# THE TASK
Every line of the data that includes "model" should be copied out.

--- PROVIDED DATA Enclosed Below ---

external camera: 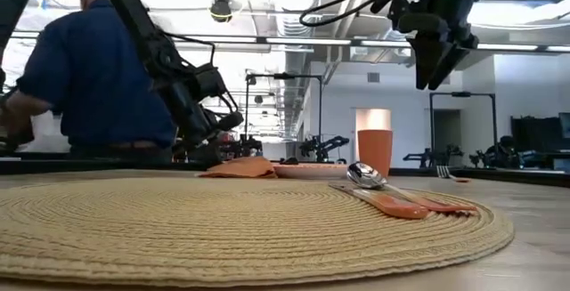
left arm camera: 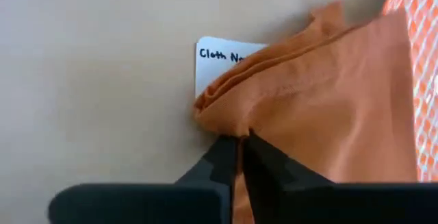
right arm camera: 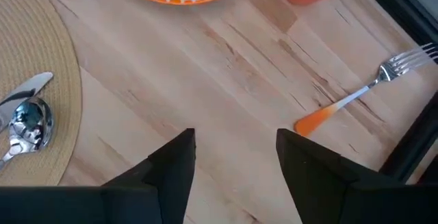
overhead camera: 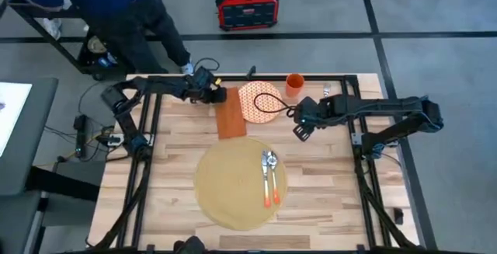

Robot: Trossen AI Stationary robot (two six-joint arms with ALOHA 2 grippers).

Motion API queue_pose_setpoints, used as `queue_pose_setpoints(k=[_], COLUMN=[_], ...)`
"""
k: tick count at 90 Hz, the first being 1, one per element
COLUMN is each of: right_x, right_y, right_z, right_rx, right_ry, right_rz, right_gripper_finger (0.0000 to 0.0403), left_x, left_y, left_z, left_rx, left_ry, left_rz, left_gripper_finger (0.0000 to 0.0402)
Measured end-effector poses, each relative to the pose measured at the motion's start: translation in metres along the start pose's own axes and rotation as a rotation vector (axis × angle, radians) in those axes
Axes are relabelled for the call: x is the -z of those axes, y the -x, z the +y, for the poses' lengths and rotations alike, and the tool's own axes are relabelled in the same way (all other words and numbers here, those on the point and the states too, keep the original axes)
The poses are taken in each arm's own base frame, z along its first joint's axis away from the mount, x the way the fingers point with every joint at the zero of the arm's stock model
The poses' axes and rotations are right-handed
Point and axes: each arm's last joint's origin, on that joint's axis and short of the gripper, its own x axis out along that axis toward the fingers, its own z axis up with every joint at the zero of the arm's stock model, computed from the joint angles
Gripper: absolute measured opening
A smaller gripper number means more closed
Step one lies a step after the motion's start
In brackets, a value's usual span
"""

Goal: Set table place
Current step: Move the orange napkin to the left of the brown placemat

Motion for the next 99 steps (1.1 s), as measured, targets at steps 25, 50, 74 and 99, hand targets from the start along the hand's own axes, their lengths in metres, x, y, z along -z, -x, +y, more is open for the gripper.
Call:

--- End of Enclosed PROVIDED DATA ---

# ANSWER TO THE EXERCISE
The poses are taken in each arm's own base frame, z along its first joint's axis away from the mount, x the way the fingers point with every joint at the zero of the arm's stock model
Point and axes: each arm's last joint's origin, on that joint's axis and short of the gripper, its own x axis out along that axis toward the fingers, its own z axis up with every joint at the zero of the arm's stock model, computed from the joint angles

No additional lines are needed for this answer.